If you’re a golfer or ever tried the game, you know it’s not the easiest sport. What’s required to be a successful golfer is similar to what’s needed to be a successful investor—the right plan and the discipline to stick to it.

07/03/2024

Key Takeaways

Like golf, investing can seem challenging and maybe even intimidating when starting. But that’s not where the similarities end.

Investing and golf require mental skills and the ability to overcome obstacles—known and unknown, including the environment.

Having a plan and sticking to it are helpful ways for golfers and investors to potentially reach their goals—a successful game and a successful future.
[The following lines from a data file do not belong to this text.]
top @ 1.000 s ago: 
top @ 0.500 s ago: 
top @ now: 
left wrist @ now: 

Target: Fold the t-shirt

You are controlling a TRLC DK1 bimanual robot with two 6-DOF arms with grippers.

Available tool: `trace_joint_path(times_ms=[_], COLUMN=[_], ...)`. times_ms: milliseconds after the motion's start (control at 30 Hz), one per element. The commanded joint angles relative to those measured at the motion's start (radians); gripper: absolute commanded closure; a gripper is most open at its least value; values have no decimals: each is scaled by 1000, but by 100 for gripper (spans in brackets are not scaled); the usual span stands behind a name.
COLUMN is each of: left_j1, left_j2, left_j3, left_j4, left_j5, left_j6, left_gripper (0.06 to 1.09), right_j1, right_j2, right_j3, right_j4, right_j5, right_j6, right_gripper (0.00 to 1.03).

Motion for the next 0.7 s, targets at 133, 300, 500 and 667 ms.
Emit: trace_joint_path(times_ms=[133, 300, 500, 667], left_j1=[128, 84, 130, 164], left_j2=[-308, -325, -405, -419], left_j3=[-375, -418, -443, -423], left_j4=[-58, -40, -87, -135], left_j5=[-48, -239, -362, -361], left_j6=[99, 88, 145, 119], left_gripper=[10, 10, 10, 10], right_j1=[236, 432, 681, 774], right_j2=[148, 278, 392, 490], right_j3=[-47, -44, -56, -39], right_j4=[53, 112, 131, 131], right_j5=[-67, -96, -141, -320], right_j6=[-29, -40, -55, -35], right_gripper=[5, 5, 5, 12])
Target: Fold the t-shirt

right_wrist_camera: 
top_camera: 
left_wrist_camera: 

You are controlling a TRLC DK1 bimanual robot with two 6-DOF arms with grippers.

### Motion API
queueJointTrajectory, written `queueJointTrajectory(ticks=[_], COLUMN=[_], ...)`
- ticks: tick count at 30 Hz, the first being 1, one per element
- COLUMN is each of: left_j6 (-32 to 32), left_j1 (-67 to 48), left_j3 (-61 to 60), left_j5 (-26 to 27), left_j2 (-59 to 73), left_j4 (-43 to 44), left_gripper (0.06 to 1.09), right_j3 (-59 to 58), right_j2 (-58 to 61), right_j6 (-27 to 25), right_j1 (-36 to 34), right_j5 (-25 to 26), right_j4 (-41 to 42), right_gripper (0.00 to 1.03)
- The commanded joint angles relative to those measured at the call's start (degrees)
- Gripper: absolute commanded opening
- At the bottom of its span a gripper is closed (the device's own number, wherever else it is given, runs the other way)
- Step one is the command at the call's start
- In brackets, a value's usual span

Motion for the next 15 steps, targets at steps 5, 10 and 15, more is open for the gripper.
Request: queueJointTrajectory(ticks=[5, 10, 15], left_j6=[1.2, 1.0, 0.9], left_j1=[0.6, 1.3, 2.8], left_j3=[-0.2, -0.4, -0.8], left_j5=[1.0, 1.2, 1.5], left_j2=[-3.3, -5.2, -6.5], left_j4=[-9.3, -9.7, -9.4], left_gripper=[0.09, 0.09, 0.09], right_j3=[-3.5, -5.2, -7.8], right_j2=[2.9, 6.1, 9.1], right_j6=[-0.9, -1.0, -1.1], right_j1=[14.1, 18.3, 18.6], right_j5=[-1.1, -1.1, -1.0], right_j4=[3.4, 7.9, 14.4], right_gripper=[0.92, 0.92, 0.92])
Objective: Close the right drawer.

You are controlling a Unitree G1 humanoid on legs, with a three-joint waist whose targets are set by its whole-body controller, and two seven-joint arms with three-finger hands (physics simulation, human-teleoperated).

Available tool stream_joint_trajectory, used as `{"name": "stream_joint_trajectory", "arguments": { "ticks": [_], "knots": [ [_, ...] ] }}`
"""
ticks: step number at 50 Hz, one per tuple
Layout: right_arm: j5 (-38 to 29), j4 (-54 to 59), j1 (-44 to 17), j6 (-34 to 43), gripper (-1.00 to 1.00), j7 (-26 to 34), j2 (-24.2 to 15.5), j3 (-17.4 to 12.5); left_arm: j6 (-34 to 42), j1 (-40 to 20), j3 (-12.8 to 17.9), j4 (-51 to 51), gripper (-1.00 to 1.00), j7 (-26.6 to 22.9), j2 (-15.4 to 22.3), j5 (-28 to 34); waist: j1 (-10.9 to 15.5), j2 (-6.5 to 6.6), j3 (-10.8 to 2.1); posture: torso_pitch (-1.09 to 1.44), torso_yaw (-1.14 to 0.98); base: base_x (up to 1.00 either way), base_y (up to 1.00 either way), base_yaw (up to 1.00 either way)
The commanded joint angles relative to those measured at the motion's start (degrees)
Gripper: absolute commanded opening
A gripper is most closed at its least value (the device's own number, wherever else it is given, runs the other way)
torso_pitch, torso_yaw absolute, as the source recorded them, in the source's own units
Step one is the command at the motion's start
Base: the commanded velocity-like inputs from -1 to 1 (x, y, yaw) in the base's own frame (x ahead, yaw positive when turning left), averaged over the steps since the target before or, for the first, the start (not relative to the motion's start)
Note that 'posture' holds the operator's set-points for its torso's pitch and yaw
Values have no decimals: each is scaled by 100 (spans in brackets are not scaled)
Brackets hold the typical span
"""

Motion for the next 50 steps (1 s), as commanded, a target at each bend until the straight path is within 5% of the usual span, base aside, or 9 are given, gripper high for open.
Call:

Golf (and Investing) Can Seem Hard—Why?

If you’ve ever taken up a club and a ball, you know golf is not an effortless sport—even though it can look that way from the outside. That’s because golf is not only a mental game but also comes with unpredictable obstacles. The same things that can make a golf game successful can also be used as strategies for more successful investing.

It's a Mental Game

Mental skills, such as visualization, concentration and confidence, are needed for golf.1 These skills are also necessary when investing for an important goal, like a child’s education or a secure retirement. Let’s break down each of these skills as they apply to investing.

1. Visualize Your Game

For investing, visualization is about setting goals. However, it’s not just about “what” you want to accomplish. It’s also about how you will get there—the investment plan.

I tell my clients that a goal without a plan is just a wish. And the sooner you have a plan behind the goal, the better. That’s true even if you’re investing for something down the road, like retirement. Visualizing the future you want is an important step that many individuals easily overlook.

2. Concentrate on Your Goal

For investing, concentration means staying focused on your goals—even long-term ones. Yes, there may be times when you get frustrated as an investor. Maybe the markets aren’t going your way, or they are so volatile that you are tempted to sit on the sidelines.

But consider this: Choosing to exit the market could also cause you to struggle later, especially if you miss opportunities you may have gained by staying the course.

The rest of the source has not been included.